If money is no object, who are the best IBS Dr's, Practices, &/or Clinics. I will travel anywhere.


----------



## Kathleen M. (Nov 16, 1999)

http://www.chapelhilldoctors.com/biotemplate.php?id=27

Even lists the costs to visit. They don't accept insurance at the clinic but will print off all the forms for you to file for insurance reimbursement.

Dr. Drossman is an expert in Functional Bowel Disorders, and has been researching them and leading the research community.


----------



## ColinCharlie88 (Sep 19, 2012)

Anyone know anything about Mayo Clinic, Cleveland Clinic, UCLA or Johns Hopkins?


----------



## Kathleen M. (Nov 16, 1999)

If I were going to go to Califorina I would also look at Cedar Sinai, where Dr. Pimentel is

UNC-Chapel Hill also has a Functional GI clinic (where Dr. Drossman used to work before going into private practice).

I only know the UNC clinic because that is where I went and saw Dr. Drossman, worked out well for me, but if you don't like the Carolina's I'll understand. 
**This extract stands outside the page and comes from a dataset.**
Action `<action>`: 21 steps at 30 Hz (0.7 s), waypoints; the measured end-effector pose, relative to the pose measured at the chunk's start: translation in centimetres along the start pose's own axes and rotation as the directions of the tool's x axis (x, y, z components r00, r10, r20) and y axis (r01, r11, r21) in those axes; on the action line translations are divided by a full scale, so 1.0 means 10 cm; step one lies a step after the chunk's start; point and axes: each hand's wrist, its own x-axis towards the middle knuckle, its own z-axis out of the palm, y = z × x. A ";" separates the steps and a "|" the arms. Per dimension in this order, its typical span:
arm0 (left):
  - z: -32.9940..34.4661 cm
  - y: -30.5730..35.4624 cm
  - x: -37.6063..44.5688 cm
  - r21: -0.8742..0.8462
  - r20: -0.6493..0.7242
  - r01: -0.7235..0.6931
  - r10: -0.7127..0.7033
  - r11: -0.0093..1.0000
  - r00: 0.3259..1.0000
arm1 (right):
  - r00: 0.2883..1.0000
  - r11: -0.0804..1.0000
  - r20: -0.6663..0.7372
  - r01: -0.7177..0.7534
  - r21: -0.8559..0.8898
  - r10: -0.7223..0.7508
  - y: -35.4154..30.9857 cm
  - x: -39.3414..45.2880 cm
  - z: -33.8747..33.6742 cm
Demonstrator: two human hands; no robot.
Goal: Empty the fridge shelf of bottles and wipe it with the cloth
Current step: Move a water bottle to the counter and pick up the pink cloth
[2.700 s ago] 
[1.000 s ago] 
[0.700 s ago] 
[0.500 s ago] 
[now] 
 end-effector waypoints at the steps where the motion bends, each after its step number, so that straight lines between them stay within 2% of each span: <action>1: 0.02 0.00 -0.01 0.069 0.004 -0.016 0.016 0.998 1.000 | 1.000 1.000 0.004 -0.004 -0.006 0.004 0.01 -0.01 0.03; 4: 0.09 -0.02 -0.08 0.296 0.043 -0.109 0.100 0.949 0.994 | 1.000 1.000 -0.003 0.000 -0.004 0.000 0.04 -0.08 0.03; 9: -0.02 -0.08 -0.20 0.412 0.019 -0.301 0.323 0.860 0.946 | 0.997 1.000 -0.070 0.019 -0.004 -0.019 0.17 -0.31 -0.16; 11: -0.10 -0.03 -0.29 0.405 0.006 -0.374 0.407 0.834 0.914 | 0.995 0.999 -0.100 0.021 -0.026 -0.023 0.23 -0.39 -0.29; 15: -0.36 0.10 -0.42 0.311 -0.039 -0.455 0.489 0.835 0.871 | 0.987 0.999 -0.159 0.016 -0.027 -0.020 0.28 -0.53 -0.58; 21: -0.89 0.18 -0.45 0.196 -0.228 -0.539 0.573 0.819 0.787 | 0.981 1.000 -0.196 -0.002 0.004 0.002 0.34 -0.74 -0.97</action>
http://www.mayoclinic.org/gi-rst/motility.html at Mayo Clinic may be worthwhile.

http://www.uclahealth.org/body.cfm?id=453&action=detail&limit_department=15&limit_division=1015&limit_program=5035&CFID=91355495&CFTOKEN=53580592 So UCLA does have a specific center.
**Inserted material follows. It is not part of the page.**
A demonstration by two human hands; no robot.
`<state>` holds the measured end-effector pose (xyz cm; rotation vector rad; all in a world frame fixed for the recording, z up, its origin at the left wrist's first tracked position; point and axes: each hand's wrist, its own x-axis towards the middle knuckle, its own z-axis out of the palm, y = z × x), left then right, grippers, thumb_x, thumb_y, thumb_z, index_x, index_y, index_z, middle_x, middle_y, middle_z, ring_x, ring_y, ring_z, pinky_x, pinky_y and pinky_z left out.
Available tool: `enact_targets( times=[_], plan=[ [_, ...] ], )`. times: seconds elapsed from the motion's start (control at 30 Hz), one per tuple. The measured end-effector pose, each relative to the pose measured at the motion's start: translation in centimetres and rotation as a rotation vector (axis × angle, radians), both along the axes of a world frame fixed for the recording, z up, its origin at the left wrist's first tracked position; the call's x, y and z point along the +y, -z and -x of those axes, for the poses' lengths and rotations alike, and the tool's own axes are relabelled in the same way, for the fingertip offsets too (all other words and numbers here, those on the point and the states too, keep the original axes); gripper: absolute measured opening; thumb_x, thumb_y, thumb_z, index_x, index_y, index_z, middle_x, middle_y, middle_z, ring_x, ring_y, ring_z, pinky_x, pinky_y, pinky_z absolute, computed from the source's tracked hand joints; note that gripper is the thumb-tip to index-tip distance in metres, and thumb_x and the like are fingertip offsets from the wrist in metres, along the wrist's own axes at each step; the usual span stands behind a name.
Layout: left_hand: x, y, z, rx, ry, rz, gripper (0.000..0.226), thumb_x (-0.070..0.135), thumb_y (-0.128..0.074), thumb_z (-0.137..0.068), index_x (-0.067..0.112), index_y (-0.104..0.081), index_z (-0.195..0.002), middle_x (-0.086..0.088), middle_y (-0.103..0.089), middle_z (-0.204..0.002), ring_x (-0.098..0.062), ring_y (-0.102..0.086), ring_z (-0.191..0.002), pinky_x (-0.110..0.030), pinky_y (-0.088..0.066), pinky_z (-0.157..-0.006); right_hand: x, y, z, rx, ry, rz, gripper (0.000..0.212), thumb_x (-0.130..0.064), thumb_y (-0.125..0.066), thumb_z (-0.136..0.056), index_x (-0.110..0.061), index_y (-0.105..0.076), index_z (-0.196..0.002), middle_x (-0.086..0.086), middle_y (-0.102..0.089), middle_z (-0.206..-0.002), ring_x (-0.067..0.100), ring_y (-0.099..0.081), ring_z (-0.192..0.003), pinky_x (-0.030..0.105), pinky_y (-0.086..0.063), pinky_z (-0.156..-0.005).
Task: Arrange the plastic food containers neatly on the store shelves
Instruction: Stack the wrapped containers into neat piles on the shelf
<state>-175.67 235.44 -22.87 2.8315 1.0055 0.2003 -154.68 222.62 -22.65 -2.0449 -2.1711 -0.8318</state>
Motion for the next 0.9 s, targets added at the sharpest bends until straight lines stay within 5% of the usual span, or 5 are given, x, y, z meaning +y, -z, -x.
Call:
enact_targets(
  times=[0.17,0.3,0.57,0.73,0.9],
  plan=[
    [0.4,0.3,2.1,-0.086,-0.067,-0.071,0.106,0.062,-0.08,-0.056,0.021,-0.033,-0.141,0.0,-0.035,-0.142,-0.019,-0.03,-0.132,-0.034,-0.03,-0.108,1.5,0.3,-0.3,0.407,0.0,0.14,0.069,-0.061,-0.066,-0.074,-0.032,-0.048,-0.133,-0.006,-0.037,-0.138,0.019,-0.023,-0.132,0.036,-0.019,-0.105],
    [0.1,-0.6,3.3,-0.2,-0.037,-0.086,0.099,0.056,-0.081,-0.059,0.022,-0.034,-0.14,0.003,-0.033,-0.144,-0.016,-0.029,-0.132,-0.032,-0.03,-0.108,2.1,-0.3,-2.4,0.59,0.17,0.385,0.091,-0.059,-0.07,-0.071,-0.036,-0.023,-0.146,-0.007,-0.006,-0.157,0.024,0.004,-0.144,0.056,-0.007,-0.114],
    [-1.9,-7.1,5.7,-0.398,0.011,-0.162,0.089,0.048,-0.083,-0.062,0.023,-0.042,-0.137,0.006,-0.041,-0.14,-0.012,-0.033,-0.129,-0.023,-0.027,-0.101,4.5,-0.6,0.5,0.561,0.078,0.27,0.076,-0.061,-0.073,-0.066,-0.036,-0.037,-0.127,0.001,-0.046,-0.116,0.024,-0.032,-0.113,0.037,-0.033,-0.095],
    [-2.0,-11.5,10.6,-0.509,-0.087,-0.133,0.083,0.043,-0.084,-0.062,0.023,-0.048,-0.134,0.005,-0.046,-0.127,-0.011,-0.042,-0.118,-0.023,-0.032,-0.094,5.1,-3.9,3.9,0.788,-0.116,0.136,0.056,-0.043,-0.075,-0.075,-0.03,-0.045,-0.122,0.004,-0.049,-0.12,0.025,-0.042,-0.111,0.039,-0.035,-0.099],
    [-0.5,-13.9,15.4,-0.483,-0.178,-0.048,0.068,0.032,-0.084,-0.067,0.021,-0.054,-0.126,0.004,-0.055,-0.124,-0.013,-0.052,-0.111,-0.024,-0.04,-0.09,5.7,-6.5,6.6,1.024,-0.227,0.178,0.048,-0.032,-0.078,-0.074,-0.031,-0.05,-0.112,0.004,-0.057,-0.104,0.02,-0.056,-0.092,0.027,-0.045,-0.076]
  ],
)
http://www.hopkinsmedicine.org/gastroenterology_hepatology/our_team/ Lists who des what at Hopkins.


----------



## AIRPLANE (Mar 15, 2004)

I have been to Mayo in Minnesota twice for IBS- in 2007 and again last year. I had a few different tests each time but came up empty both times. They also pushed a two-week physical therapy at me both times which most insurance won't cover- even with a letter of medical necessity- and is too expensive for the average person and doesn't have impressive success rates (biofeedback for the pelvic floor which they seem to be diagnosing so many patients with these days regardless of their symptoms- even those with GP!) And I'm within driving distance yet they didn't have me come back for a follow-up. Apparently if I'm not able to try the biofeedback they have no other options for me. Last year it cost me $2,000.00 out-of-pocket after insurance and I have nothing to show for it.

It may depend on luck with getting the right Dr. Also, if you visit their website and choose a Dr., be aware that you might not actually be seeing that Dr. but rather a rookie who works under them.


----------



## PoopiePalace (Oct 12, 2012)

To ColinCharlie88, I am currently being treated by Dr. Mark Pimentel at the GI Motility Clinic at Cedar's Sinai in Los Angeles. He is one of the major researcher's in the field of IBS-D and IBS-C. In fact he believes he will have a cure for us within 4-5 months. He is currently working with a drug company to get a medication developed which he has been working on, but I will let him tell you the details. Most importantly, is that he will do whatever it takes as a Doctor for his patients. He leaves no stone unturned. If money is truly no option, Cedar's in LA under the care of Dr. Mark Pimentel would be my recommendation.


----------



## ColinCharlie88 (Sep 19, 2012)

bump


----------



## commtr (Jun 10, 2013)

Dr. George Triadafilopoulos

He is a motility expert. He runs a private practice in the Bay Area, and is also a Stanford gastroenterology professor. I believe he won a nationwide "MD of the year" award recently.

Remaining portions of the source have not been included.